2.2.07

Retiro espiritual

Estación Retiro. El guarda suena el silbato y los últimos pasajeros se apuran para que la puerta no se les cierre en las narices. Nada mejor que tener un buen asiento contra la ventana, acodarse en el marco y mirar el afuera como si se tratara del comienzo de una película, es decir, con un claro afán soñador.
En mi cabeza, guitarra, sikus y voz me brindan una hermosa versión de “Ojos de cielo” y allá van los míos hacia el exterior. Cuando viajo en tren, un extraño optimismo me sopapea el alma.

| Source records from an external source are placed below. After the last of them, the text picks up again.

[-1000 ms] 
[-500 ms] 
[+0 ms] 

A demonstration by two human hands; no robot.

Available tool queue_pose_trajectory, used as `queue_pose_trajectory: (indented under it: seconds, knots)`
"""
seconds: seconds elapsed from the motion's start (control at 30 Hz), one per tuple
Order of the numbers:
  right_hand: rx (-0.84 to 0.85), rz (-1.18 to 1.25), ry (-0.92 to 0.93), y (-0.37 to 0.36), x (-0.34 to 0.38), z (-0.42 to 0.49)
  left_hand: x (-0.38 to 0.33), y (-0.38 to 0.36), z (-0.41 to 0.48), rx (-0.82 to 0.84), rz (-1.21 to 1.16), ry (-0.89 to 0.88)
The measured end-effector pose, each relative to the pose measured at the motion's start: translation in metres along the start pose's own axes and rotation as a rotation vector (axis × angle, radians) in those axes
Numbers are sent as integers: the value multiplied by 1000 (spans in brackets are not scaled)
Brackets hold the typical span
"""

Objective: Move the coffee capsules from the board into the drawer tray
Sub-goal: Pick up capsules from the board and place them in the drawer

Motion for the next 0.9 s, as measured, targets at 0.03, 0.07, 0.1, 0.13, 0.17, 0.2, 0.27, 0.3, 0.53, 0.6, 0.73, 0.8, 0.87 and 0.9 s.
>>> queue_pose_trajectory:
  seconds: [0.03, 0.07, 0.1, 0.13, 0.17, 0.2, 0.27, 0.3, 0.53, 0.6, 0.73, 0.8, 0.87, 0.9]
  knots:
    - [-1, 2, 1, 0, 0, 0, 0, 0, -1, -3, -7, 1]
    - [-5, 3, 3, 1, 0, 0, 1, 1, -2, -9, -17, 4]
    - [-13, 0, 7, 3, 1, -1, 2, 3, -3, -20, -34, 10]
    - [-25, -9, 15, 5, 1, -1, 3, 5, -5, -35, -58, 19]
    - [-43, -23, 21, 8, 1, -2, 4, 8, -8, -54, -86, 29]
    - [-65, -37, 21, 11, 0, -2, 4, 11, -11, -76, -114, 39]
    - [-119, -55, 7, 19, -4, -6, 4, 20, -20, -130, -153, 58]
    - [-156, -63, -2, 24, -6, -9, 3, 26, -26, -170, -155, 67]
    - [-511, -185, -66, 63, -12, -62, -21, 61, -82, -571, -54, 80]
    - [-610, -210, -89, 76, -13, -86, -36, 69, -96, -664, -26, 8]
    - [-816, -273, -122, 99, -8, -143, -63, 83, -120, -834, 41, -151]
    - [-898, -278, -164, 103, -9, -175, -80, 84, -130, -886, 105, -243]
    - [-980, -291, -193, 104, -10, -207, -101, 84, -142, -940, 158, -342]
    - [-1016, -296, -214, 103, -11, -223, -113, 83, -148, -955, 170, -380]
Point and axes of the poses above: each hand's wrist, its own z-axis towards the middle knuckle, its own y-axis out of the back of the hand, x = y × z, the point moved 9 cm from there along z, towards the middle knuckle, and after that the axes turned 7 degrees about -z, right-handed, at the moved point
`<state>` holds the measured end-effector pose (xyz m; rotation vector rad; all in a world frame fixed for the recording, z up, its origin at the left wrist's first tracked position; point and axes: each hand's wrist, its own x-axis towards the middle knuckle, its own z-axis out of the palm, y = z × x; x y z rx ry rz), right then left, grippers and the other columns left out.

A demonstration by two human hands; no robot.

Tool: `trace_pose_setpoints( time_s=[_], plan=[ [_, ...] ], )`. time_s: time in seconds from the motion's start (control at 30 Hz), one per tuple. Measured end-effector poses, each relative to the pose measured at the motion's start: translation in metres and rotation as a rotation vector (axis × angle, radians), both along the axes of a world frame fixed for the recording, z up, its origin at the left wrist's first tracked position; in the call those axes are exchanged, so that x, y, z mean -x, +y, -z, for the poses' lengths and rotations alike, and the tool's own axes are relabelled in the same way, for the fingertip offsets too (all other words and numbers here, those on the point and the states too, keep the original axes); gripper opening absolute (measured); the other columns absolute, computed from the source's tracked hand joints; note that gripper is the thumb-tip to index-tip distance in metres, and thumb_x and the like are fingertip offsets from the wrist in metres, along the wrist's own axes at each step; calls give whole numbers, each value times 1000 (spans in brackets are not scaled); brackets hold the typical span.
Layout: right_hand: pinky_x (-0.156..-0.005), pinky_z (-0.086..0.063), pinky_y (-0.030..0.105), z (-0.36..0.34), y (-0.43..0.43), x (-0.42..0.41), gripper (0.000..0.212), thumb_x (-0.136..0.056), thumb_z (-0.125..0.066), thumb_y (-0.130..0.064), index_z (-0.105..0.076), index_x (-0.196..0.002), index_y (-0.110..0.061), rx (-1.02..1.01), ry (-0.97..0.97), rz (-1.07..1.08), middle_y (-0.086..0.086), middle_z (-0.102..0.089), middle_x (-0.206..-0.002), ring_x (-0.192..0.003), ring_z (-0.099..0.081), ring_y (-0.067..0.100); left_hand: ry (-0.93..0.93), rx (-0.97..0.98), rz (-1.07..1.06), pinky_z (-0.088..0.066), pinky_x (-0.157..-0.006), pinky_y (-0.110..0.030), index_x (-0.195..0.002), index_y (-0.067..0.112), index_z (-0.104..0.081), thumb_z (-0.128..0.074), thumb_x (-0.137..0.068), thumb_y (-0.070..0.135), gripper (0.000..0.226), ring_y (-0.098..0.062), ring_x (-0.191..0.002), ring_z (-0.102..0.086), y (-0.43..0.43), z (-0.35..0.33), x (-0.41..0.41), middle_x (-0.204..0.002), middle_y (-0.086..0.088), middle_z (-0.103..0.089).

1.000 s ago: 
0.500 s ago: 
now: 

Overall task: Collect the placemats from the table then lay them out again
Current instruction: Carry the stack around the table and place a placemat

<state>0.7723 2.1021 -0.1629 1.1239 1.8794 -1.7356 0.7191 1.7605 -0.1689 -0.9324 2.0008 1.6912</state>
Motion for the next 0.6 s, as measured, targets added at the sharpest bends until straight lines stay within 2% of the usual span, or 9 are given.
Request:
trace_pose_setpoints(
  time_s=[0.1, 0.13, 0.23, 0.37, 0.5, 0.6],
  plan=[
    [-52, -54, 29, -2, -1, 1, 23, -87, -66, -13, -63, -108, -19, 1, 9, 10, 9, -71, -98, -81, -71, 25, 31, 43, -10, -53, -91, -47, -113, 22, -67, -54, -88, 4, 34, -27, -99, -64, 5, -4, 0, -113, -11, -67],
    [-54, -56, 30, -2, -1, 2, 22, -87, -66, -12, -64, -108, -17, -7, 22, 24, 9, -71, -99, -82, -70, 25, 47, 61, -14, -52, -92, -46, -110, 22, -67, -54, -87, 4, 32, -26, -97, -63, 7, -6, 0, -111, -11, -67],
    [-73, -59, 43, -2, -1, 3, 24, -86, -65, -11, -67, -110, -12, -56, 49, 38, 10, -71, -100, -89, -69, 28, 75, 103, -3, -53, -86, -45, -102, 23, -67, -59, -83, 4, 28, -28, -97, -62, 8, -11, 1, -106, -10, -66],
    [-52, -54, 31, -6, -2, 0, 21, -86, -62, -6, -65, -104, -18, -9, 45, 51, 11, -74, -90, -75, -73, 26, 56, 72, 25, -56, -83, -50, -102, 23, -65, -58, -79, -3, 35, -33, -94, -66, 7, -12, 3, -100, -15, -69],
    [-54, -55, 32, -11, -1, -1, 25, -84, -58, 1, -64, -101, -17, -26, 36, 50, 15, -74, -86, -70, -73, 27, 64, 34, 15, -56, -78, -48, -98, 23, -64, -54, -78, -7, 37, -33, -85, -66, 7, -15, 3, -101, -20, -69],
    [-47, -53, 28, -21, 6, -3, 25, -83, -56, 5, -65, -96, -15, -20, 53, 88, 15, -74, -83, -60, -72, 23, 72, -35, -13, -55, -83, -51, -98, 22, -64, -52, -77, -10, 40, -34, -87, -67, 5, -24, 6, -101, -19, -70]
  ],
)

Puedo ver el mundo desenvolviéndose a mi costado y las ideas se me aclaran súbitamente. La vida que me rodea se devela con notable claridad y una especie de ridícula arbitrariedad que me resulta extrañamente graciosa.

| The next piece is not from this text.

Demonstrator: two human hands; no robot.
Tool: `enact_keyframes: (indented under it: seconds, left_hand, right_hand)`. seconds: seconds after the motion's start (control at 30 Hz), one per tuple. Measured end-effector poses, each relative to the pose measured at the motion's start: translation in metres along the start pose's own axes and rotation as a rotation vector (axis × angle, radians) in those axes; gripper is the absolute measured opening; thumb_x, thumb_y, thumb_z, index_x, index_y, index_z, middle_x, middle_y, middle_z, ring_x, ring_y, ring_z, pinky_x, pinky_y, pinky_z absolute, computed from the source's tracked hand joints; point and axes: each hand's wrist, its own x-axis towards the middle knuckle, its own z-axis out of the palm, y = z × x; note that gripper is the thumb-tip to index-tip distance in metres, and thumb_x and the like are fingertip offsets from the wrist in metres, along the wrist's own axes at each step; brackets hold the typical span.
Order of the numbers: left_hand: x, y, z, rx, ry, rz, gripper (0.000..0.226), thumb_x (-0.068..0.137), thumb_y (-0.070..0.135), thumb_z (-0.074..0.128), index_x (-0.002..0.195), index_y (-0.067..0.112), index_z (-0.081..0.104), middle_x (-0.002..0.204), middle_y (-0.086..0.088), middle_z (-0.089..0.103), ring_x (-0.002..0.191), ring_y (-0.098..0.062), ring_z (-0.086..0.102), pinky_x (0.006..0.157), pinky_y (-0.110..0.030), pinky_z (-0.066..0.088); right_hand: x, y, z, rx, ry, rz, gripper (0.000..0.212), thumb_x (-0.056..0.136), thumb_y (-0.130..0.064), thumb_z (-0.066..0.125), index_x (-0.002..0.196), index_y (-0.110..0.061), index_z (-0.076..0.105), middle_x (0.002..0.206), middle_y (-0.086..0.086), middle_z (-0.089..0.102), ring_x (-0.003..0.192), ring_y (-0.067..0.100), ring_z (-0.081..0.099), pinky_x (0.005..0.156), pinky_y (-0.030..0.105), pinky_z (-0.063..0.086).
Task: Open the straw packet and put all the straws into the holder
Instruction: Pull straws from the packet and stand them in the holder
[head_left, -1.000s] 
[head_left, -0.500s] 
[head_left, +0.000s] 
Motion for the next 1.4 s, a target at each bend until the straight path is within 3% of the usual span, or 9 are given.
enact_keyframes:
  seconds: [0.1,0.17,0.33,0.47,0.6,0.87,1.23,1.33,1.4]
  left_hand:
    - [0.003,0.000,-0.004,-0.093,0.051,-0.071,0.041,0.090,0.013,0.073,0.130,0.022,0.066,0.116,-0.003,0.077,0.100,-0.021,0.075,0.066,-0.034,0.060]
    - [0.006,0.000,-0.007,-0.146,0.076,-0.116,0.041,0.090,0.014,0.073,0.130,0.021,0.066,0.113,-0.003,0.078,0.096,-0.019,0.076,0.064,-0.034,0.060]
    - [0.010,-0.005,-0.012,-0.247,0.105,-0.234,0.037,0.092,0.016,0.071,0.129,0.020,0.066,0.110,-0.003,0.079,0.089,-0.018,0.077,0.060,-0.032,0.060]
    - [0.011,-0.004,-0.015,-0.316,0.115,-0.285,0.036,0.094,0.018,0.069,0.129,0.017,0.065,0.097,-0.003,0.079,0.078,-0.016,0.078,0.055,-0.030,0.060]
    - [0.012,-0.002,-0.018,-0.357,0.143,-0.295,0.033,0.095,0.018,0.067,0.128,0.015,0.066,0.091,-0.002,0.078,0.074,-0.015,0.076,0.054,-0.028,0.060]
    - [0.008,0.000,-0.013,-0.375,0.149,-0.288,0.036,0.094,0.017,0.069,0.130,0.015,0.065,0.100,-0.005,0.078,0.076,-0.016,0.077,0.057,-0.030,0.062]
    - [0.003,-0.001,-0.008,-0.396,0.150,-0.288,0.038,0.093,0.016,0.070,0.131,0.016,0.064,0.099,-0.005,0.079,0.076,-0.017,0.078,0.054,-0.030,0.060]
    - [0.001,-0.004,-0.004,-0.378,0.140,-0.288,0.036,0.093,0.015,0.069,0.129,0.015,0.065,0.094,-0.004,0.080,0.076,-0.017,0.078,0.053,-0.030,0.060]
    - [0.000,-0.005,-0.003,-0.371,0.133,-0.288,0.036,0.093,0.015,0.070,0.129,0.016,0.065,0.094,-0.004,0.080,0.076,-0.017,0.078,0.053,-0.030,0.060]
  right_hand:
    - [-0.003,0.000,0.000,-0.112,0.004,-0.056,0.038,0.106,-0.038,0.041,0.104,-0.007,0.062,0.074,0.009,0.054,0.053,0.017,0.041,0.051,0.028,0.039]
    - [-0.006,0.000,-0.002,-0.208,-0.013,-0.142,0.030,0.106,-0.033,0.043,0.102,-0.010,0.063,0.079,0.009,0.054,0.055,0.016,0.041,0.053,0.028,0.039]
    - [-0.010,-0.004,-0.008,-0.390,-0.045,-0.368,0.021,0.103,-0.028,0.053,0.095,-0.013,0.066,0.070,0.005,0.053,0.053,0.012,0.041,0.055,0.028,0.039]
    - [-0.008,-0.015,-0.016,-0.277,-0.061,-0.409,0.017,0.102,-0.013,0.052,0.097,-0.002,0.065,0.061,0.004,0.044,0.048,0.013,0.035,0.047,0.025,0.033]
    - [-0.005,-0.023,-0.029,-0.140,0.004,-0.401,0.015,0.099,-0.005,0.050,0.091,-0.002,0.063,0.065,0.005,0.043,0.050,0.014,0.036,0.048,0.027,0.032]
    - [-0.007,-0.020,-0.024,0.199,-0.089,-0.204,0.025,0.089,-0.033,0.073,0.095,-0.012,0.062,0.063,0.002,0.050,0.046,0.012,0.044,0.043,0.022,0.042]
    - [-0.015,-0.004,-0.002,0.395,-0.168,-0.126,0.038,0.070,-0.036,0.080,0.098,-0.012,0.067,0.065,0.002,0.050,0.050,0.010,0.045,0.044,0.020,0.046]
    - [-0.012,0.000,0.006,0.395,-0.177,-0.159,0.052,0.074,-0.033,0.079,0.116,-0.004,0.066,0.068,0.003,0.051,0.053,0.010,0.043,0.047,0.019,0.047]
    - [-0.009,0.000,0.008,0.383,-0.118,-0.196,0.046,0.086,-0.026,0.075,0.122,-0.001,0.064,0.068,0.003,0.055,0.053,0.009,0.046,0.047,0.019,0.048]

Por momentos, todo lo que veo son muñequitos, autitos de metal yendo de acá para allá, movidos vaya a saber por qué influjos, abastecidos por misteriosas energías. Los pequeños vehículos se mueven por la autopista como en un scalectric, como si se tratara de una gran maqueta de la cual paradójicamente soy parte. Incluso el tren en el que viajo es como de juguete; no lo maneja un conductor sino un fanático modelista que puso en los asientos personajes de una época como la nuestra.

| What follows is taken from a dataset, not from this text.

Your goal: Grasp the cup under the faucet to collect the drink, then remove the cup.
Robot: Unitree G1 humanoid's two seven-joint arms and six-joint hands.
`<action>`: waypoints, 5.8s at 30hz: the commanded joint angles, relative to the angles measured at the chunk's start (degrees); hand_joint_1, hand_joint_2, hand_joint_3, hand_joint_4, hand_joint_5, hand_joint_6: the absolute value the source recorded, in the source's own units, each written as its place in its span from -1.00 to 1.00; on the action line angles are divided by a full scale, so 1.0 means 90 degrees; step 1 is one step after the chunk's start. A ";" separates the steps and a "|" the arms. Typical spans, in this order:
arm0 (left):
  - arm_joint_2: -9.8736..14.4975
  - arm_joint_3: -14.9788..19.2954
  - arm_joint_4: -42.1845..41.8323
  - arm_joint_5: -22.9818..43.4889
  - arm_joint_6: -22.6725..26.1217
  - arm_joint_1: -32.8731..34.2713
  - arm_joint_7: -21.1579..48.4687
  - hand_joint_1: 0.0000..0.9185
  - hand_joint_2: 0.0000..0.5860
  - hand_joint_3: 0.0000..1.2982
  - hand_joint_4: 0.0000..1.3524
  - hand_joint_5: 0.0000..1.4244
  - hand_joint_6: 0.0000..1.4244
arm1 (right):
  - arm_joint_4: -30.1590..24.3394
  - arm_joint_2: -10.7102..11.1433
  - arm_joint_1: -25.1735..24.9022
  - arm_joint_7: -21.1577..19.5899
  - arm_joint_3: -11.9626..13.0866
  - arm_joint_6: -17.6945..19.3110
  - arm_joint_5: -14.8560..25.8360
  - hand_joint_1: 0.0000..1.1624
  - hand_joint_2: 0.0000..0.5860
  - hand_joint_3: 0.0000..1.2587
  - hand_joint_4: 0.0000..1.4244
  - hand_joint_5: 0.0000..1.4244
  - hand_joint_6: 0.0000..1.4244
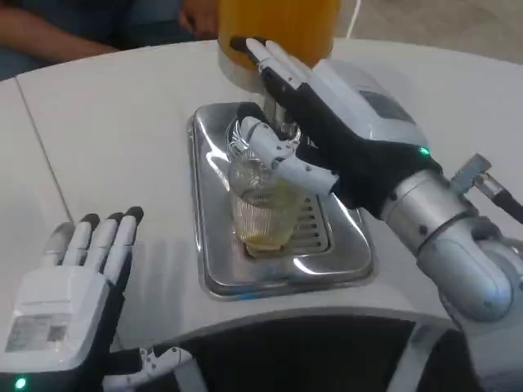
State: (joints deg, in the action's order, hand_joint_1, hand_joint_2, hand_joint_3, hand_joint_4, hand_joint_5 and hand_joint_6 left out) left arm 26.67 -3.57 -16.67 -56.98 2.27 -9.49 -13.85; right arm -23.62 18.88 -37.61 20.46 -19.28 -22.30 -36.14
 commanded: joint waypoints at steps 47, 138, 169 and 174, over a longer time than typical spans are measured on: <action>-0.0863 -0.0366 0.0870 0.1326 0.0119 0.1467 0.0262 -0.76 -0.72 -1.00 -1.00 -1.00 -1.00 | 0.0144 -0.0241 -0.0345 0.0653 -0.0132 0.0108 -0.0221 -0.95 1.00 -0.93 -1.00 -0.95 -0.80; -0.1407 -0.1045 0.3643 0.2240 -0.1205 0.3526 -0.0581 -0.41 -0.79 -1.00 -1.00 -1.00 -1.00 | -0.0456 0.0152 0.4923 -0.1479 0.1361 0.2092 -0.2509 0.42 0.14 -1.00 -1.00 -1.00 -0.89; -0.1901 -0.1167 0.5401 0.2602 -0.2028 0.4548 -0.1365 -0.18 -0.76 -1.00 -1.00 -0.75 -0.75 | -0.0899 -0.0067 0.4907 -0.0871 0.1234 0.1757 -0.2501 0.38 0.11 -1.00 -1.00 -1.00 -0.83; -0.1928 -0.1249 0.5569 0.2566 -0.2106 0.4644 -0.1404 -0.18 -0.76 -1.00 -1.00 -0.73 -0.72 | -0.0814 -0.0082 0.4778 -0.0769 0.1325 0.1619 -0.2383 0.38 0.12 -1.00 -1.00 -1.00 -0.81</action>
State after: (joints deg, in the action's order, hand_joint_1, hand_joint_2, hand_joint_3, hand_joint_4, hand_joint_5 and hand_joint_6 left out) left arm 9.79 -14.20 32.44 -33.87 -15.43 31.47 -25.80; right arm -31.64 18.28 6.03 12.73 -8.15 -6.69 -58.60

Pero después vuelvo al mundo “real”, a los colores cambiantes, la multiplicidad, el dinamismo de una ciudad que fluye. Las gentes son miles y puedo ver algunas de sus particularidades: los colegiales que pintan graffitis cerca de las vías, los murgueros que practican sus pasos en la placita, los enamorados que se besan casi en cualquier lado, los excluidos de siempre viviendo en lugares imposibles…
Es el despliegue de la vida con todas sus aristas: el sistema y aquello que lo mueve. Máquina y sangre. La maqueta se recubre de humanidad, los muñequitos comienzan a latir y uno baja del tren con una tremenda conciencia que se resume en una palabra: posibilidad.